Aim of the exercise:
Retype each line below precisely and omit all images.

Recorded information:
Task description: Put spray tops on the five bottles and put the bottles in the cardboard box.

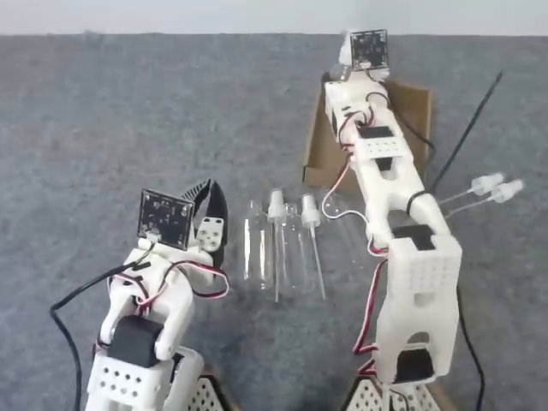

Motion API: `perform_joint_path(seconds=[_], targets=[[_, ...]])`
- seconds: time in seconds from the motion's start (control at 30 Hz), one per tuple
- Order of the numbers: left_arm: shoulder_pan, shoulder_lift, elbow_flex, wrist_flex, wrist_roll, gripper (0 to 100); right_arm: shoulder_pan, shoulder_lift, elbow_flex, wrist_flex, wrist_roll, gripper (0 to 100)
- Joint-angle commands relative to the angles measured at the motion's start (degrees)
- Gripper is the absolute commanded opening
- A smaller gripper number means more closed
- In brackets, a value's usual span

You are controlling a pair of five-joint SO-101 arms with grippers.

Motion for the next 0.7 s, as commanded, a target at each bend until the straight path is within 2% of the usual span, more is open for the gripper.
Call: perform_joint_path(seconds=[0.0,0.67], targets=[[-0.18,-0.97,-0.57,-1.76,-0.18,1,1.1,-1.63,-4.04,-1.54,-0.62,0.6],[-0.26,-0.97,-0.66,-1.76,-0.18,1,0.92,0.92,-3.96,-1.54,-0.26,0.7]])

Exercise solution:
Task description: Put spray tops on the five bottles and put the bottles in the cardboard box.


Motion API: `perform_joint_path(seconds=[_], targets=[[_, ...]])`
- seconds: time in seconds from the motion's start (control at 30 Hz), one per tuple
- Order of the numbers: left_arm: shoulder_pan, shoulder_lift, elbow_flex, wrist_flex, wrist_roll, gripper (0 to 100); right_arm: shoulder_pan, shoulder_lift, elbow_flex, wrist_flex, wrist_roll, gripper (0 to 100)
- Joint-angle commands relative to the angles measured at the motion's start (degrees)
- Gripper is the absolute commanded opening
- A smaller gripper number means more closed
- In brackets, a value's usual span

You are controlling a pair of five-joint SO-101 arms with grippers.

Motion for the next 0.7 s, as commanded, a target at each bend until the straight path is within 2% of the usual span, more is open for the gripper.
Call: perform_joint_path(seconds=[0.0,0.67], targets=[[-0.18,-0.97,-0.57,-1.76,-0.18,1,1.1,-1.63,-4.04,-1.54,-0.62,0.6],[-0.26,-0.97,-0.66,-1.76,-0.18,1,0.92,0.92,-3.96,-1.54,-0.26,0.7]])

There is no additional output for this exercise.